● **EXERCISE INSTRUCTIONS**
Whatever appears in the listing must be reproduced exactly.

● **RECORDED INFORMATION**
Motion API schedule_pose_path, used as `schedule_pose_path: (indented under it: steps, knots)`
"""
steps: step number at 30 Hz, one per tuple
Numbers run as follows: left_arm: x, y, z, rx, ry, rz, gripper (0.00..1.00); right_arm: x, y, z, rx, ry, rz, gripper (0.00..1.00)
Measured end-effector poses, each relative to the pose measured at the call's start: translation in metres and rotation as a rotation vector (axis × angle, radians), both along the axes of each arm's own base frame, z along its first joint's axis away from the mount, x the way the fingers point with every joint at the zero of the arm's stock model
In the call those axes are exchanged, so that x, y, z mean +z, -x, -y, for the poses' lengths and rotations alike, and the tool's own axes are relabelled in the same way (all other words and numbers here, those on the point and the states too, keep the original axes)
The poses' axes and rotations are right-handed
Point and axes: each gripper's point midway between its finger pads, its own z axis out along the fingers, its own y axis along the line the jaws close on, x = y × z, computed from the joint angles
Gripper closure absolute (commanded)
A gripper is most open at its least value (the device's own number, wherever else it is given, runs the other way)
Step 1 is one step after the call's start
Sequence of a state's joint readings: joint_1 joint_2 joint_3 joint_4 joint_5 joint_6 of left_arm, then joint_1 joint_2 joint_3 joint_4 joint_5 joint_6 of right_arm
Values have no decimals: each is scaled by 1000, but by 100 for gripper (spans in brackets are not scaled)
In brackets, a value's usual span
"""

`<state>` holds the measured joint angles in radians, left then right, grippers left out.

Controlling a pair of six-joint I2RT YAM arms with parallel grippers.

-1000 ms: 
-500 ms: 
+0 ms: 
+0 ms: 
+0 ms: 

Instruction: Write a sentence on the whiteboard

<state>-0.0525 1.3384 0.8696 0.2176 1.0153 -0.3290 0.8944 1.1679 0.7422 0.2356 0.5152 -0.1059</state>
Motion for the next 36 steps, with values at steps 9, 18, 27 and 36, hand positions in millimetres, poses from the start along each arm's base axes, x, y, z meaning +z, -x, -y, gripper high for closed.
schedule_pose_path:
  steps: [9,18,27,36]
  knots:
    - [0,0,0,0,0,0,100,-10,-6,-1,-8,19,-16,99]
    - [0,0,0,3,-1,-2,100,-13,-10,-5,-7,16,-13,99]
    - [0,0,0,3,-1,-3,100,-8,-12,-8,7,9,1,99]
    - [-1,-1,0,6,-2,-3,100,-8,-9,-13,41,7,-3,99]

● **REPLY**
Motion API schedule_pose_path, used as `schedule_pose_path: (indented under it: steps, knots)`
"""
steps: step number at 30 Hz, one per tuple
Numbers run as follows: left_arm: x, y, z, rx, ry, rz, gripper (0.00..1.00); right_arm: x, y, z, rx, ry, rz, gripper (0.00..1.00)
Measured end-effector poses, each relative to the pose measured at the call's start: translation in metres and rotation as a rotation vector (axis × angle, radians), both along the axes of each arm's own base frame, z along its first joint's axis away from the mount, x the way the fingers point with every joint at the zero of the arm's stock model
In the call those axes are exchanged, so that x, y, z mean +z, -x, -y, for the poses' lengths and rotations alike, and the tool's own axes are relabelled in the same way (all other words and numbers here, those on the point and the states too, keep the original axes)
The poses' axes and rotations are right-handed
Point and axes: each gripper's point midway between its finger pads, its own z axis out along the fingers, its own y axis along the line the jaws close on, x = y × z, computed from the joint angles
Gripper closure absolute (commanded)
A gripper is most open at its least value (the device's own number, wherever else it is given, runs the other way)
Step 1 is one step after the call's start
Sequence of a state's joint readings: joint_1 joint_2 joint_3 joint_4 joint_5 joint_6 of left_arm, then joint_1 joint_2 joint_3 joint_4 joint_5 joint_6 of right_arm
Values have no decimals: each is scaled by 1000, but by 100 for gripper (spans in brackets are not scaled)
In brackets, a value's usual span
"""

`<state>` holds the measured joint angles in radians, left then right, grippers left out.

Controlling a pair of six-joint I2RT YAM arms with parallel grippers.

-1000 ms: 
-500 ms: 
+0 ms: 
+0 ms: 
+0 ms: 

Instruction: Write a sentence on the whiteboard

<state>-0.0525 1.3384 0.8696 0.2176 1.0153 -0.3290 0.8944 1.1679 0.7422 0.2356 0.5152 -0.1059</state>
Motion for the next 36 steps, with values at steps 9, 18, 27 and 36, hand positions in millimetres, poses from the start along each arm's base axes, x, y, z meaning +z, -x, -y, gripper high for closed.
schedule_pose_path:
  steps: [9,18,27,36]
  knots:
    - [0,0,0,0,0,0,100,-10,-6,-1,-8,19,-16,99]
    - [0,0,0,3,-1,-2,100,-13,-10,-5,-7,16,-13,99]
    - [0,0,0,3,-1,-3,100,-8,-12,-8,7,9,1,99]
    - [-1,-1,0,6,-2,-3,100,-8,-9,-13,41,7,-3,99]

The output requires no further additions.